Sans Soucie

Katherine Soucie (BAA Fashion Design; Dip. Textile Arts; BFA, Textiles; MAA Visual Art, Textiles) is an award winning zero waste artist and designer who specializes in transforming textile industry waste into new textiles and sculptural forms. She studied Fashion Design in London and Toronto, Ontario, Canada before furthering her studies in Textiles and Visual Art in Vancouver. Upon establishing her studio practice in 2003, her experimentation with textile industry waste has resulted in an extensive body of work for which she has received a numerous scholarships, grants and awards.

Her use of traditional artisanal textile and garment techniques is often deconstructed and (re)imagined through the use of obsolescent textile technology and industrial sewing machinery. The intention of her work is to explore forms of visible mending where she reverse engineer modes of production in order to honour and value the history of the discarded, castoff materials and tools she salvages. The laborious and repetitive handcraft applications performed throughout their transformation leads to unexpected and emergent forms and constructions.

Ms. Soucie is the recipient of the BC Creative Achievements Award 2006 (Canada), shortlisted for Niche Award 2007 (USA), the recipient of the International Design Green Award 2008 (USA) and shortlisted for the SustainArt Design Competition 2014 (UK). She recently was artist in residence at HCMA Architecture + Design in Vancouver 2016-2017.
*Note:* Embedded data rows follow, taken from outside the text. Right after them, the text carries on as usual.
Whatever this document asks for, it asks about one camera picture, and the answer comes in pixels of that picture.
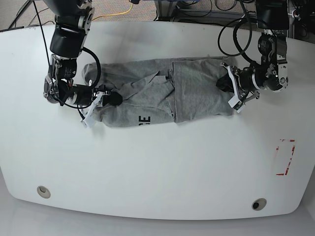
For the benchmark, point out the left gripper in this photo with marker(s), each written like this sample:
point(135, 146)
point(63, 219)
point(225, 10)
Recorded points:
point(242, 83)

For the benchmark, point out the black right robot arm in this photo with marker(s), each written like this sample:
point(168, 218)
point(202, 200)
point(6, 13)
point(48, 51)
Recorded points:
point(73, 21)

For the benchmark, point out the grey t-shirt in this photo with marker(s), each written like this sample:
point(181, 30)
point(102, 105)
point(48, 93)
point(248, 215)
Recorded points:
point(164, 90)

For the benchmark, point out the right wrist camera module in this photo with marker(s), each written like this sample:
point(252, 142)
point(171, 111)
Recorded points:
point(88, 122)

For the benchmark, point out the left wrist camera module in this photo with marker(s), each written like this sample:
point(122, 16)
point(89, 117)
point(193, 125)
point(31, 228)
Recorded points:
point(236, 104)

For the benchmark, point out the table grommet hole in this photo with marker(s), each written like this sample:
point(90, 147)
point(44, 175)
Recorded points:
point(259, 204)
point(43, 192)

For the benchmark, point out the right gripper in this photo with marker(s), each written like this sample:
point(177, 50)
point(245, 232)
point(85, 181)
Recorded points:
point(88, 101)

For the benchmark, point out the red tape rectangle marking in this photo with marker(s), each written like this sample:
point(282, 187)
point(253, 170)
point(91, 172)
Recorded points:
point(283, 156)

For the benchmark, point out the right table grommet hole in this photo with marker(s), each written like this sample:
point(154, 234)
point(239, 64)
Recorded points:
point(259, 204)

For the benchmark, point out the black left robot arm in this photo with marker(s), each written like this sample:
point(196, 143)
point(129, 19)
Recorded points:
point(271, 73)

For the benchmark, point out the left table grommet hole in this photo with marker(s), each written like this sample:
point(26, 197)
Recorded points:
point(43, 192)

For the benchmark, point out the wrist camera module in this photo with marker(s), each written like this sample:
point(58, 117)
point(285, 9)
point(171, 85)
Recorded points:
point(88, 122)
point(236, 104)

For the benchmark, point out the aluminium frame structure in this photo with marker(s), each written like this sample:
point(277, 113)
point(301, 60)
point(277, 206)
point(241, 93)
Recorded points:
point(168, 10)
"My work, research and practice is designed to (re)imagine a past — in the present — for the future."

I am an artist who works with textile waste and the discarded. I am a designer who transforms waste, utilizes obsolete clothing and textile machinery and incorporates traditional artisanal techniques in response to the society we live in.
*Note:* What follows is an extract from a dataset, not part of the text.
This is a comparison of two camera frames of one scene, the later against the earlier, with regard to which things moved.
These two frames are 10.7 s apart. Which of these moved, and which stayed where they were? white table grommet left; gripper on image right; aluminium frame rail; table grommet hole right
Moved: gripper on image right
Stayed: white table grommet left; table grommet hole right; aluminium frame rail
Mending has always been apart of my vocabulary and way of thinking. It is both physically and metaphorically embedded into every aspect of my research and practice as an artist. I employ various forms of mending applications to clothing and textile waste as a way to (re)imagine their use and to tell their story.
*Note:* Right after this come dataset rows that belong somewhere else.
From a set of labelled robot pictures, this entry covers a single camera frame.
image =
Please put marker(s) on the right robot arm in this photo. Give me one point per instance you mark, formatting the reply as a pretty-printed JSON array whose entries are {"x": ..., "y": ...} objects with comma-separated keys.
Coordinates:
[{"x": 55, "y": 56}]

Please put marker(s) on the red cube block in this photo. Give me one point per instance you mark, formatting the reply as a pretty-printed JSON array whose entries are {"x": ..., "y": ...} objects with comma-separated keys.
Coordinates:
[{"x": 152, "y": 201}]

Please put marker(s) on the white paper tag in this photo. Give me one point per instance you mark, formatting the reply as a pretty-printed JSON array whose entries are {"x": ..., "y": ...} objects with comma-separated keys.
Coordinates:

From the clothing I remade as a child to the salvaging of discarded textiles, garments, obsolete machinery and industrial tools/waste — I perform acts of visible mending to honour and transform the history of the objects, tools and materials I use.

As a trained designer in fashion and textiles my knowledge and experience has allowed me to develop an ability to combine artisanal craft applications with discarded industrial technologies. I surround myself with remnants, discards, castoffs and waste only to immerse myself in an environment designed to transform, remix and reverse engineer their previous life and use.

I revisit old forms of making and obsolete tools with the intention to visibly mend their use into present day practices.